Agarwal Vikram, Inoue Fumitaka, Schubach Max, Penzar Dmitry, Martin Beth K, Dash Pyaree Mohan, Keukeleire Pia, Zhang Zicong, Sohota Ajuni, Zhao Jingjing, Georgakopoulos-Soares Ilias, Noble William S, Yardımcı Galip Gürkan, Kulakovskiy Ivan V, Kircher Martin, Shendure Jay, Ahituv Nadav
Department of Genome Sciences, University of Washington, Seattle, WA, USA.
mRNA Center of Excellence, Sanofi, Waltham, MA, USA.
Nature. 2025 Mar;639(8054):411-420. doi: 10.1038/s41586-024-08430-9. Epub 2025 Jan 15.
The human genome contains millions of candidate cis-regulatory elements (cCREs) with cell-type-specific activities that shape both health and many disease states.
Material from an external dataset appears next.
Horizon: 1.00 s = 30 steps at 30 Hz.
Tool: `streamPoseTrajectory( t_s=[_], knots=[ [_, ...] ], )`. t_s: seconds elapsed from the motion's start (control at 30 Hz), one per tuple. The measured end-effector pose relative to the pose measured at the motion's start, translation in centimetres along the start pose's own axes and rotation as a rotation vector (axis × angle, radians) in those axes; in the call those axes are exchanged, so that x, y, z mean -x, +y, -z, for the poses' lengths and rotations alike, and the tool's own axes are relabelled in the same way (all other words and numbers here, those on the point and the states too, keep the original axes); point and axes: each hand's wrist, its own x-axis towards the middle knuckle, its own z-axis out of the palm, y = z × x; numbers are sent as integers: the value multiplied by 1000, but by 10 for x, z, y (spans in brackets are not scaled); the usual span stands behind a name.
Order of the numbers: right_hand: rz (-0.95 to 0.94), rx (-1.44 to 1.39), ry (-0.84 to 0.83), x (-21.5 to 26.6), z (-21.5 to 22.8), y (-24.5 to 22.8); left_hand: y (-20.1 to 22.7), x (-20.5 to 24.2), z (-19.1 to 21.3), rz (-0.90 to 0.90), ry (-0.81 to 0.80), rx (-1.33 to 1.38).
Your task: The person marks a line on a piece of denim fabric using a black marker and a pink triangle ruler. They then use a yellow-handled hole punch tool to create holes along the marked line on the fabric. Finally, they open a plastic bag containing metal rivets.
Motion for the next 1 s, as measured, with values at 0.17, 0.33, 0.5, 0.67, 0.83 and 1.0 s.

However, we lack a functional understanding of the sequence features that control the activity and cell-type-specific features of these cCREs. Here we used lentivirus-based massively parallel reporter assays (lentiMPRAs) to test the regulatory activity of more than 680,000 sequences, representing an extensive set of annotated cCREs among three cell types (HepG2, K562 and WTC11), and found that 41.7% of these sequences were active. By testing sequences in both orientations, we find promoters to have strand-orientation biases and their 200-nucleotide cores to function as non-cell-type-specific 'on switches' that provide similar expression levels to their associated gene. By contrast, enhancers have weaker orientation biases, but increased tissue-specific characteristics. Utilizing our lentiMPRA data, we develop sequence-based models to predict cCRE function and variant effects with high accuracy, delineate regulatory motifs and model their combinatorial effects. Testing a lentiMPRA library encompassing 60,000 cCREs in all three cell types further identified factors that determine cell-type specificity. Collectively, our work provides an extensive catalogue of functional CREs in three widely used cell lines and showcases how large-scale functional measurements can be used to dissect regulatory grammar.
人类基因组包含数百万个具有细胞类型特异性活性的候选顺式调控元件(cCRE),这些元件塑造了健康和许多疾病状态。然而,我们对控制这些cCRE活性和细胞类型特异性特征的序列特征缺乏功能上的理解。在这里,我们使用基于慢病毒的大规模平行报告基因检测(lentiMPRA)来测试超过680,000个序列的调控活性,这些序列代表了三种细胞类型(HepG2、K562和WTC11)中一组广泛注释的cCRE,并且发现其中41.7%的序列具有活性。通过在两个方向上测试序列,我们发现启动子具有链方向偏向性,其200个核苷酸的核心起到非细胞类型特异性“开启开关”的作用,为其相关基因提供相似的表达水平。相比之下,增强子的方向偏向性较弱,但组织特异性特征增强。利用我们的lentiMPRA数据,我们开发了基于序列的模型来高精度预测cCRE功能和变异效应,描绘调控基序并模拟它们的组合效应。在所有三种细胞类型中测试一个包含60,000个cCRE的lentiMPRA文库,进一步确定了决定细胞类型特异性的因素。总体而言,我们的工作提供了三种广泛使用的细胞系中功能性CRE的广泛目录,并展示了如何使用大规模功能测量来剖析调控语法。